Also thanks to the Nim communauty on IRC/Gitter, they are a tremendous help 
(yes Varriount, Yardanico, Zachary, Krux).  
I probably would have struggled a lot more without the guidance of Andrea's 
code for Cuda in his [neo](https://github.com/unicredit/neo) and 
[nimcuda](https://github.com/unicredit/nimcuda) library.  


And obviously Araq and Dom for Nim which is an amazing language for 
performance, productivity, safety and metaprogramming. 


Re: Arraymancer - A n-dimensional array / tensor library

2017-07-16 Thread mratsim
The only static parts of the Tensor types are the Backend (Cpu, CUDA, ...) and 
the internal type (int32, float32, object ...).

The network topology will be dynamic and using dynamic graphs more akin to 
PyTorch/Chainer/DyNet than Theano/Tensorflow/Keras.

My next step is to build an autograd so people only need to implement the 
forward pass, backpropagation will be automatic. For this part I'm waiting for 
VTable.

PS: I think NimData is great too, Pandas seems like a much harder beast!


Re: Arraymancer - A n-dimensional array / tensor library

2017-07-15 Thread bluenote
A late reply because I was hoping to dive into this a bit deeper before 
replying. But due to lack of time, a high-level feedback must suffice: This 
looks awesome!

I completely agree with your observation that there is a gap between developing 
prototypes e.g. in Python and bringing them into production -- not only in deep 
learning, but data science in general. And I also think that Nim's feature set 
would be perfect to fill this gap.

A quick question on using statically-typed tensors: I assume that this implies 
that the topolgy of a network cannot be dynamic at all? I'm wondering if there 
are good work-arounds to situations where dynamic network topologies are 
required, for instance when a model wants to choose its number of hidden layer 
nodes iteratively, picking the best model variant. Are dynamically typed 
tensors an option or would that defeat the design / performance?

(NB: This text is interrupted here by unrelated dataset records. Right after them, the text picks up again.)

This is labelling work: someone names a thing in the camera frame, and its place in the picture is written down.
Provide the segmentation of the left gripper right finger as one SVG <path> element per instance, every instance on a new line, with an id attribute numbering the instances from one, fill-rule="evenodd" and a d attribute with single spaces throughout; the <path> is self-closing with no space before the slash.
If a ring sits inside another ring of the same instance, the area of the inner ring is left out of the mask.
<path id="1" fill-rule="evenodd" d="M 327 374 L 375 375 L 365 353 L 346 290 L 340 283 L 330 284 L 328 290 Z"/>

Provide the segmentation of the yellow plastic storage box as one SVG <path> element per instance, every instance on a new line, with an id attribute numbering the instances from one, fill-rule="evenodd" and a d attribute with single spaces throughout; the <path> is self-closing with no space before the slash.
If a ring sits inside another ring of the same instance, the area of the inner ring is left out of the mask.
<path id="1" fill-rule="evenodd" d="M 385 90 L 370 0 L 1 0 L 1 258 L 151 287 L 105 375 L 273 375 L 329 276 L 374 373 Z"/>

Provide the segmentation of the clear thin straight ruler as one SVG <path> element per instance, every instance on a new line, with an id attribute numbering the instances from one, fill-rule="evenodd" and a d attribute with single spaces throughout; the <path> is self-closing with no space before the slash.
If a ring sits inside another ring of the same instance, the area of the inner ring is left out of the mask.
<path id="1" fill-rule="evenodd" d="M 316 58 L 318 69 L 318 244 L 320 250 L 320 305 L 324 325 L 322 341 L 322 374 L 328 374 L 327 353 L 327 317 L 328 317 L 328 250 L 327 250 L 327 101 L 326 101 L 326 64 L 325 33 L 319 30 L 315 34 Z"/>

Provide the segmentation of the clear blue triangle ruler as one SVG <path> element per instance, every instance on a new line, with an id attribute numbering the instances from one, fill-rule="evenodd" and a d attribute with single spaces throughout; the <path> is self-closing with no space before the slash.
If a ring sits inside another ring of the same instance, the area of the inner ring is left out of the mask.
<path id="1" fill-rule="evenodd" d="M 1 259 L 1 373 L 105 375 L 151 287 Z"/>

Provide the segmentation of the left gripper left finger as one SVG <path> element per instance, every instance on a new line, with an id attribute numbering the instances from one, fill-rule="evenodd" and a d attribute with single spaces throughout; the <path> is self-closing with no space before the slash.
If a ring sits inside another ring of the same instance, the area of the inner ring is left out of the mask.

Re: Arraymancer - A n-dimensional array / tensor library

2017-07-08 Thread mratsim
`get_data_ptr` is now public .

For now, I will add the neural network functionality directly in Arraymancer.

The directory structure will probably be:

  * src/arraymancer ==> core Tensor stuff
  * src/autograd ==> automatic gradient computation (i.e. 
[Nim-rmad](https://github.com/mratsim/nim-rmad) ported to tensors)
  * src/neuralnet ==> neural net layers



This mirrors [PyTorch's 
tree](https://github.com/pytorch/pytorch/tree/master/torch)

I made this choice for the following reasons:

  * It's easier for me to keep track of one repo, refactor code, document and 
test.
  * I'm focusing on deep learning
  * It's much easier to communicate about one single package (and attracts new 
people to Nim  ).
  * Data scientists are used to have deep learning in a single package (tensor 
+ neural net interface): Tensorflow, Torch/PyTorch, Nervana Neon, MxNet ...
  * Nim's `DeadCodeElim` will ensure that unused code will not be compiled.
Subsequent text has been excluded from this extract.